**Exercise directions:**
Go through the lines below and copy each one that holds the string "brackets".

START Data provided

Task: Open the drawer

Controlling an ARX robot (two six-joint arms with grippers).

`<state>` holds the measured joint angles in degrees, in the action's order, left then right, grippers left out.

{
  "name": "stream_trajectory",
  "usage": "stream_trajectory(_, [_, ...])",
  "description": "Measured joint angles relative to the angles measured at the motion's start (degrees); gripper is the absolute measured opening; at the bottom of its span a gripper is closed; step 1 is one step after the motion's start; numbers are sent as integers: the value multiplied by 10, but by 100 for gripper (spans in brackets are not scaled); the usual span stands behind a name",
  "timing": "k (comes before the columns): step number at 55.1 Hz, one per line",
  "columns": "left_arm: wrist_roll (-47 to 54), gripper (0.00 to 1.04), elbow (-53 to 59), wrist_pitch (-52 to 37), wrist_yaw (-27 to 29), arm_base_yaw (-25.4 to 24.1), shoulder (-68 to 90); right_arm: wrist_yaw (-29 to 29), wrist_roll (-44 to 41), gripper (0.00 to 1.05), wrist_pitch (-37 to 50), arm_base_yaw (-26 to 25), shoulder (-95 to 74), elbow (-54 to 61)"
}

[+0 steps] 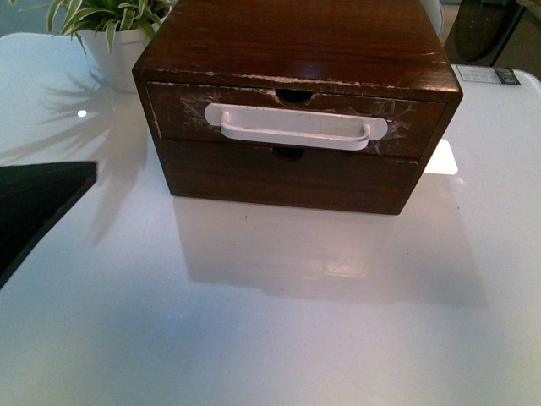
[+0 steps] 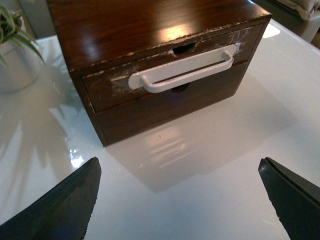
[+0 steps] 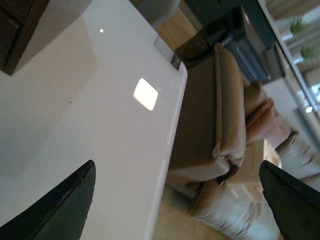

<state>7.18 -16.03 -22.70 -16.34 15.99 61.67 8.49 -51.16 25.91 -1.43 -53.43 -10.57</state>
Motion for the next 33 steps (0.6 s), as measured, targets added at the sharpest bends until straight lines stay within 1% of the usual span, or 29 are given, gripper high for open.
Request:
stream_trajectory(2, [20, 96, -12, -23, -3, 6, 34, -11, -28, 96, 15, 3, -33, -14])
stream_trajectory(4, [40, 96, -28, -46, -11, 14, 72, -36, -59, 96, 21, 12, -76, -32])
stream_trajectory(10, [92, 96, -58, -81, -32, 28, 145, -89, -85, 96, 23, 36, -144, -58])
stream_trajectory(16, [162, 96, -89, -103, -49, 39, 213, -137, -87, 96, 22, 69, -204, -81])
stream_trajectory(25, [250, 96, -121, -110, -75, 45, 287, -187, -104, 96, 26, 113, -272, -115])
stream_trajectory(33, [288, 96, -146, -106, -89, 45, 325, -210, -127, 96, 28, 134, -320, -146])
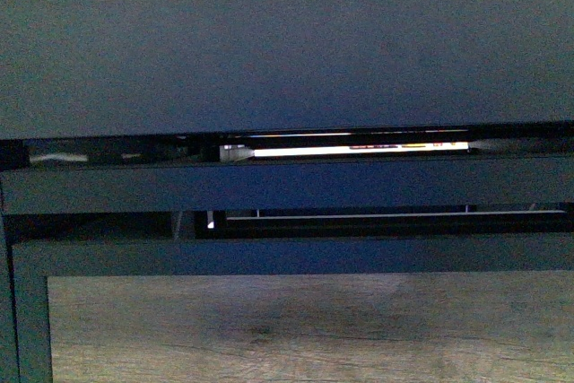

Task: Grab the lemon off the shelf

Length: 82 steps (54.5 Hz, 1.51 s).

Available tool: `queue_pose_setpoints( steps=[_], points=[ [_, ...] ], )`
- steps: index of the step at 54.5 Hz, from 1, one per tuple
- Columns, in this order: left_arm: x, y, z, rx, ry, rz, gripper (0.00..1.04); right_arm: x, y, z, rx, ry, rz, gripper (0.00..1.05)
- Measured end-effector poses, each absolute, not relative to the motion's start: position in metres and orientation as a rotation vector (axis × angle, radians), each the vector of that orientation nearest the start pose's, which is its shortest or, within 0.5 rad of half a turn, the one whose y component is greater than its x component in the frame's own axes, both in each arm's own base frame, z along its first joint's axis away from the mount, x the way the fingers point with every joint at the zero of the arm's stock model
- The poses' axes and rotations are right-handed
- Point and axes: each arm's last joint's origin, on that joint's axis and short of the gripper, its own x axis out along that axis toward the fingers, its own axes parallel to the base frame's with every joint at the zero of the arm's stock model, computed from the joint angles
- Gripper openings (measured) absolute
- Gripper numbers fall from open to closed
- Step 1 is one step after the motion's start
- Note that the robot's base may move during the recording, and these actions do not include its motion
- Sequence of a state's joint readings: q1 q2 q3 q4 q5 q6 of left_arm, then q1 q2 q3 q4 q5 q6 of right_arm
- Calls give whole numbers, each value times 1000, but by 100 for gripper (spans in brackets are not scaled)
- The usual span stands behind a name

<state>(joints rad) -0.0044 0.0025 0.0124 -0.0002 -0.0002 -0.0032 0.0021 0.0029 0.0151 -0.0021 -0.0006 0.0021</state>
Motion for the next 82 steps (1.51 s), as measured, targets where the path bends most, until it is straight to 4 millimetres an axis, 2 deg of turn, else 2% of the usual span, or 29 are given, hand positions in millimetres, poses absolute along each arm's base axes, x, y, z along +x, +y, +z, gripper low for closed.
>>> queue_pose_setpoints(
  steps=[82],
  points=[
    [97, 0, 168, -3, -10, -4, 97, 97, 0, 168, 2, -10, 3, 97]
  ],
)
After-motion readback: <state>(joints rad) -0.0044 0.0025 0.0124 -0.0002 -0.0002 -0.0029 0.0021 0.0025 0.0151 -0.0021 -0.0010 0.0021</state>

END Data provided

**Answer section:**
  "description": "Measured joint angles relative to the angles measured at the motion's start (degrees); gripper is the absolute measured opening; at the bottom of its span a gripper is closed; step 1 is one step after the motion's start; numbers are sent as integers: the value multiplied by 10, but by 100 for gripper (spans in brackets are not scaled); the usual span stands behind a name",
- Calls give whole numbers, each value times 1000, but by 100 for gripper (spans in brackets are not scaled)

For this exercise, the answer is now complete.